I suspect it’s likely a perfect storm of all of the above, the worldwide recession, and Tesco taking their eye off the core business were to blame.

So, heads have rolled, and non-core businesses are up for sale or sold.  Including the Clubcard consumer data.



Tesco reportedly have a database of one billion worldwide shoppers, and the experience to analyse & use this data for customer marketing.
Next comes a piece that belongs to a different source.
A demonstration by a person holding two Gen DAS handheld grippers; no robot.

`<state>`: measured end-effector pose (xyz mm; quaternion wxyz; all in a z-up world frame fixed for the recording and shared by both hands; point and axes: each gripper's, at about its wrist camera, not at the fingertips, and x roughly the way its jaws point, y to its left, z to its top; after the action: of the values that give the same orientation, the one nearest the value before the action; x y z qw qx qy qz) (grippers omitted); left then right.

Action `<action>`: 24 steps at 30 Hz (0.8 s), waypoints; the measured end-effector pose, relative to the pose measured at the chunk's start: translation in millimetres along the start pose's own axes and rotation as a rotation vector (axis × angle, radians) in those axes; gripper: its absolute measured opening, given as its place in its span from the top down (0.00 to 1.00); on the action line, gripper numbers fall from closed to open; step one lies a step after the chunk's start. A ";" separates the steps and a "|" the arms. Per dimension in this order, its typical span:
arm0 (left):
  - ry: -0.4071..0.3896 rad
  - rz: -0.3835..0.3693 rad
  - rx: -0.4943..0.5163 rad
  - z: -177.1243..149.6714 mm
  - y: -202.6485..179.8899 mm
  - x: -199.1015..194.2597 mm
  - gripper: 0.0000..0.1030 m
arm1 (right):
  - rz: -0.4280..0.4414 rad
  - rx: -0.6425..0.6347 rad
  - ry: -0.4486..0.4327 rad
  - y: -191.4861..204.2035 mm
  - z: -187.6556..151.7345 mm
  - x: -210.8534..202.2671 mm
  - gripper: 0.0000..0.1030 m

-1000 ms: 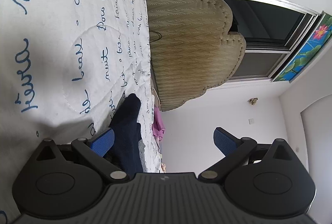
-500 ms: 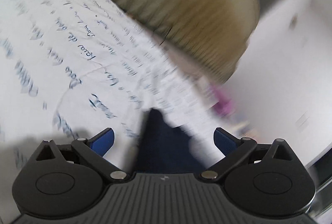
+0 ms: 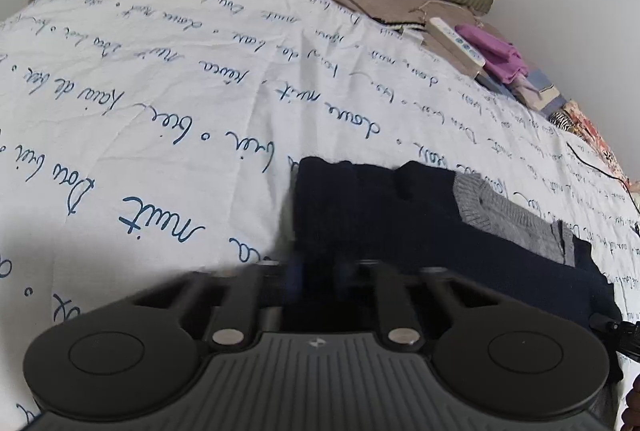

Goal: Fold small clothes

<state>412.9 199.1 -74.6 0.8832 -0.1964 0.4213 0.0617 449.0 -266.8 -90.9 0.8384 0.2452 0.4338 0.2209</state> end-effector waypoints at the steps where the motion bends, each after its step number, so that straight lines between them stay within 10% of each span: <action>1: -0.008 0.011 0.002 -0.9 0.5 -1.3 0.92 | 0.002 0.000 0.001 0.0 0.5 0.4 0.86; 10: -0.083 0.146 0.169 -8.3 -16.2 0.1 0.94 | -0.019 -0.075 0.018 7.3 -1.8 6.2 0.82; 13: -0.096 0.144 0.190 -9.7 -17.9 -9.2 0.88 | -0.011 -0.091 0.017 11.3 -3.8 6.0 0.72; 18: -0.135 0.131 0.191 -32.6 -3.2 -43.4 0.49 | 0.046 -0.009 -0.057 0.2 -2.0 -28.9 0.63; 24: -0.150 0.101 0.183 -56.4 10.4 -44.8 0.53 | 0.087 0.068 -0.035 -12.7 -11.1 -36.1 0.63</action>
<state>340.8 188.6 -75.3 0.9222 -0.0884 0.3674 0.0817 422.7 -295.4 -81.7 0.8266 0.2961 0.4151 0.2381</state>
“Major food and drinks companies like Coca-Cola, Unilever and Nestle, are all willing to pay Tesco for access to the data and the consumer insight and shopping habits it provides.” 6

Google & WPP, an advertising and marketing company are also in the mix.
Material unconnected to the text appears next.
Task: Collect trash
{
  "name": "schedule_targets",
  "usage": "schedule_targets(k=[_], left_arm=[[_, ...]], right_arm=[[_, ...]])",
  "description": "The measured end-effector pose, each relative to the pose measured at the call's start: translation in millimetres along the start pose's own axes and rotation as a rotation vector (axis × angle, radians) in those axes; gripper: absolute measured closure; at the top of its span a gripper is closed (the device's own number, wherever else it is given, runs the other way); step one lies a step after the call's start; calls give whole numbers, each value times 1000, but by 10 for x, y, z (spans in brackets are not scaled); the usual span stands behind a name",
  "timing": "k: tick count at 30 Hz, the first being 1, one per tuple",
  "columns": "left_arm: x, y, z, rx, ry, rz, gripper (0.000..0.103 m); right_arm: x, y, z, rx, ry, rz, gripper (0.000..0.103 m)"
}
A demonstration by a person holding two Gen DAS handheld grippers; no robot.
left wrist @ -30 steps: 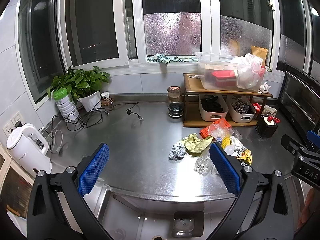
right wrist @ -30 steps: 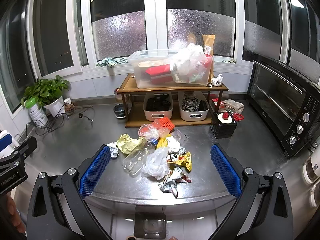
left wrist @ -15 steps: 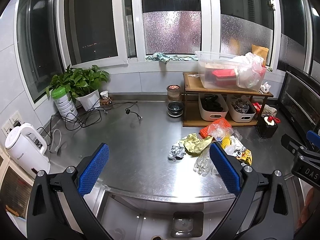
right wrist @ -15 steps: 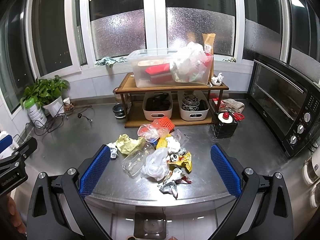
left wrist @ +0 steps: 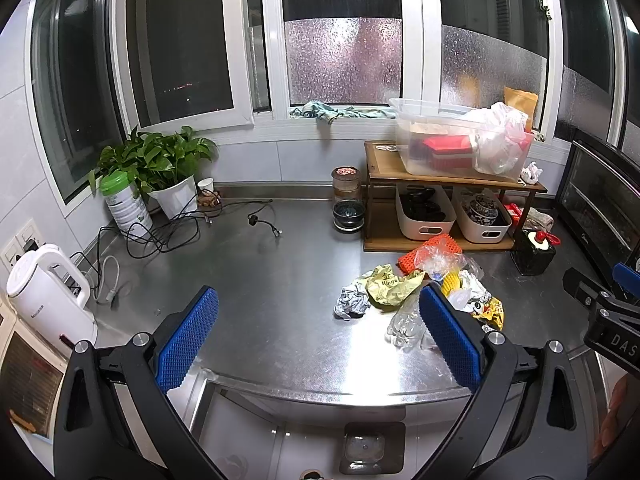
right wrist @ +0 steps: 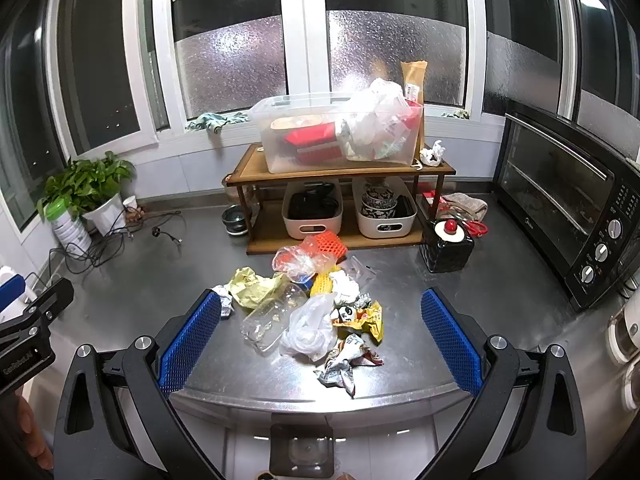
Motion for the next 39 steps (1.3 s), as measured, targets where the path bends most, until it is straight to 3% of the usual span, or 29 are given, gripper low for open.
schedule_targets(k=[27, 39], left_arm=[[18, -64, -8, -10, 0, 4, 8], [158, -1, 69, 22, -39, 25, 8]], right_arm=[[12, -24, -35, -1, -2, 6, 3], [140, 250, 57, 55, -10, 46, 3]])
Point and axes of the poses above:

At this point, you’ll read all over the internet about how Tesco were so focused on Data they lost sight of their customers, and maybe that’s true.

Harvard Business Review

LinkedIn Post

Tesco will also have to try and learn the lessons and turn the business around fast.

However, I’d like to cover two other points instead:

  1. Who you want to buy the data?
  2. Who owns the data?


Tesco have been working with this data for 15/20 years now.  They’ve maximised savings and learned quite a bit about consumer habits from it.  But it didn’t stop them from falling & loosing customers.  So, is it worth spending £2billion to buy it?

The low-cost competitors who are receiving some of the blame, don’t have loyalty systems.  They spend a fortune on marketing to get customers through the doors, but they don’t market directly to specific segments of their customers.  I don’t think many people would believe they’re not doing customer analytics without the customer loyalty schemes either.  If they can do it alone, why can’t others?  So, what will the new buyers of the database gain from buying the company?

They’ll get expertise in the form of expert staff.  They’ll get access to a database they’ve never seen before, and may be able to derive new data from.  However, the data is in the past.  Technology and recession has changed buyer behaviour.  So, is the data valid into the future?

Is it possible that the data itself was part of Tesco’s downfall?  Was it prepared for the fact that I can order coffee capsules in bulk online, and will never need coffee from the supermarket?  Or that if my next door neighbour does their shopping online that they’re not tempted by items they don’t need or pester power by their child?  What about the statistical increase in one/ two person households in Ireland at least.  Their shopping baskets are bound to be smaller that expected. 7

I agree that if the new owners ask the right questions of the data, they may get new answers that hadn’t been considered before.  However, from my perspective, the employees may be the greatest asset in the sale.


OK, let’s be clear Tesco own the data, for now.  As a customer, if you had a Clubcard, you were clearly swapping your purchasing habit data for ‘Points’.  (The fact supermarkets, credit card companies, etc. collect it regardless of this permission is for another rant another day.)

However, I believe this was on the understanding that it stayed with Tesco for their use.  The terms may now say, they can anonymise the data and share with third parties, but I suspect it wasn’t there in 1995/96!

Is this a breach of customer trust?  Can I refuse to have my data transferred?  Opt out?  Or should I just accept it’s going to happen and forget about it?  Frankly, I shop in Tesco about twice a year, so I’m not all that concerned on their behave.  However, it’s the principle of a ‘fair’ swap that seems to be being phased out in this world of consumer marketing.

Of course, as a Data Analyst, I’d love to see what I could find in the data!


From one of the original innovators in Retail customer data analysis, Tesco are now having to go a new route.  The Data will move on, and both Tesco and the new owners will have to re-think existing marketing strategies.

I think one of the most clearest pieces of knowledge to come out of this whole thing in the customers know what they want.  When you stop delivering it, they’ll move on.  You need to keep up with the changing world, but ensure you’re continuing to put customers first & foremost in your plans.  Investing in side lines, and things your customers don’t value, is a recipe for failure.

In the end data can only try and give you an answer to question.  If it’s the correct question you’re on a winner.  If it’s not, you can go down the wrong path completely.